Our History of Christianity quote today is from Tertullian [TER-TUHL-LEE-AHN]. He said: “The more often we are mown down by you, the more in number we grow; the blood of Christians is seed.”

Today, in the History of Christianity, we are looking at “Ambrose [AM-BROZE] of Milan [MEE-LAHN] (Part 2): An Unexpected Election” from Dr. Justo L. Gonzalez’s fine book, The Story of Christianity (Volume 1).

Although Ambrose [AM-BROZE] had not sought the office of bishop, he felt that it was a responsibility to which he must devote his best efforts.
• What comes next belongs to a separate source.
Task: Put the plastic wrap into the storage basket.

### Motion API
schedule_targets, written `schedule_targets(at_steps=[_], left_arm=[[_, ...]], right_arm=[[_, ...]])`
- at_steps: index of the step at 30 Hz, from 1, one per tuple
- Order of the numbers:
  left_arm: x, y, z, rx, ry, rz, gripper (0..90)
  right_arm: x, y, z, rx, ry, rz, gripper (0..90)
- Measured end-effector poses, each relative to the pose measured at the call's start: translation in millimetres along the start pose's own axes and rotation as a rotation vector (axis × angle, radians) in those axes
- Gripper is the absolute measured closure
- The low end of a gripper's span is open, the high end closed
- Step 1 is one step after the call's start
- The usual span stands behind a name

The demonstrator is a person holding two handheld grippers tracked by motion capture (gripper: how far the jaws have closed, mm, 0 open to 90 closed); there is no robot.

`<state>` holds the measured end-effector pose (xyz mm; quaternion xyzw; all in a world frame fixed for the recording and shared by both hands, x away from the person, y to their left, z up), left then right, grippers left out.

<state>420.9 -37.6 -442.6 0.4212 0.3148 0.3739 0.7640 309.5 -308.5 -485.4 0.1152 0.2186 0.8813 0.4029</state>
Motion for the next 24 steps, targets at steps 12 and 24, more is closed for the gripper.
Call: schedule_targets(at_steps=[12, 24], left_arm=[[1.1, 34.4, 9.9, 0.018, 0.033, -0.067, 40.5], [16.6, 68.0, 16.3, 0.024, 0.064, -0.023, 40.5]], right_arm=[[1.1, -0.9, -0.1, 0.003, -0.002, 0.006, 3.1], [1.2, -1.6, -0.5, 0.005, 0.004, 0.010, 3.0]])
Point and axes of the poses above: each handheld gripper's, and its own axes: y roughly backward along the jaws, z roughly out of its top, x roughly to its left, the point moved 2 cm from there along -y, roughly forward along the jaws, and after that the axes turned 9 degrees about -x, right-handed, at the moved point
To help him in his administrative chores, he called on his brother, Uranius Satyrus [YUR-AY-NUS SAH-TEER-US], who was governor of another province. (Their sister Marcellina [MAR-CHELL-EE-NAH] was also a devout Christian; she led a semi-monastic life in Rome.) Ambrose [AM-BROZE] also undertook the study of theology with the help of Simplicianus [SIM-PLISH-EE-AH-NUS], a priest who had taught him the basics of Christian doctrine, and whom Ambrose [AM-BROZE] now called to be his tutor in theology. His keen mind aided him in this undertaking. People commented on his ability to read without muttering the words, which was rare at the time. Soon he was one of the best theologians in the Western church, although his work consisted mostly of sermons and other expositions of Scripture, and in making available to the Latin-speaking West the theology of the Greek-speaking East. For this he was exceptionally well qualified, for he had been well versed in the Greek language and an admirer of its literature long before he began studying theology. Along these lines, he contributed to the development of trinitarian theology in the West by popularizing the work of the Cappadocians [KAP-AH-DOH-SHUN] — particularly Basil’s treatise On the Holy Ghost. He also emphasized the centrality of the incarnation, which he discussed in pastoral rather than in speculative terms: “He became a small babe so that you could be fully grown, perfect human beings; He was wrapped in swaddling clothes so that you might be freed from the bonds of death; He came to the manger to bring you to the altar; He was on earth so that you might be in heaven.” Ambrose [AM-BROZE] was also very much involved in the formation of the clergy that would work with him, and to this end wrote Duties of the Clergy, a treatise that was influential in shaping the understanding of Christian ministry long after Ambrose’s [AM-BROZE’s] death.

Next time, we will begin looking at “Ambrose of Milan (Part 3): An Unexpected Election.”

Let’s pray.


Dear friend, simply knowing the facts about Christian history without knowing the One on Whom this faith is based will do you no good. If you do not believe on the Lord Jesus Christ as your Savior, may I encourage you to get to know Him today. John 3:16 says, “For God so loved the world, that he gave his only begotten Son, that whosoever believeth in him should not perish, but have everlasting life.” Just believe in your heart that Jesus Christ died for your sins, was buried, and rose from the dead by the power of God for you so that you can be a part of the church in this life and in the life to come. Pray and ask Him to come into your heart today, and He will. Romans 10:13 says, “For whosoever shall call upon the name of the Lord shall be saved.”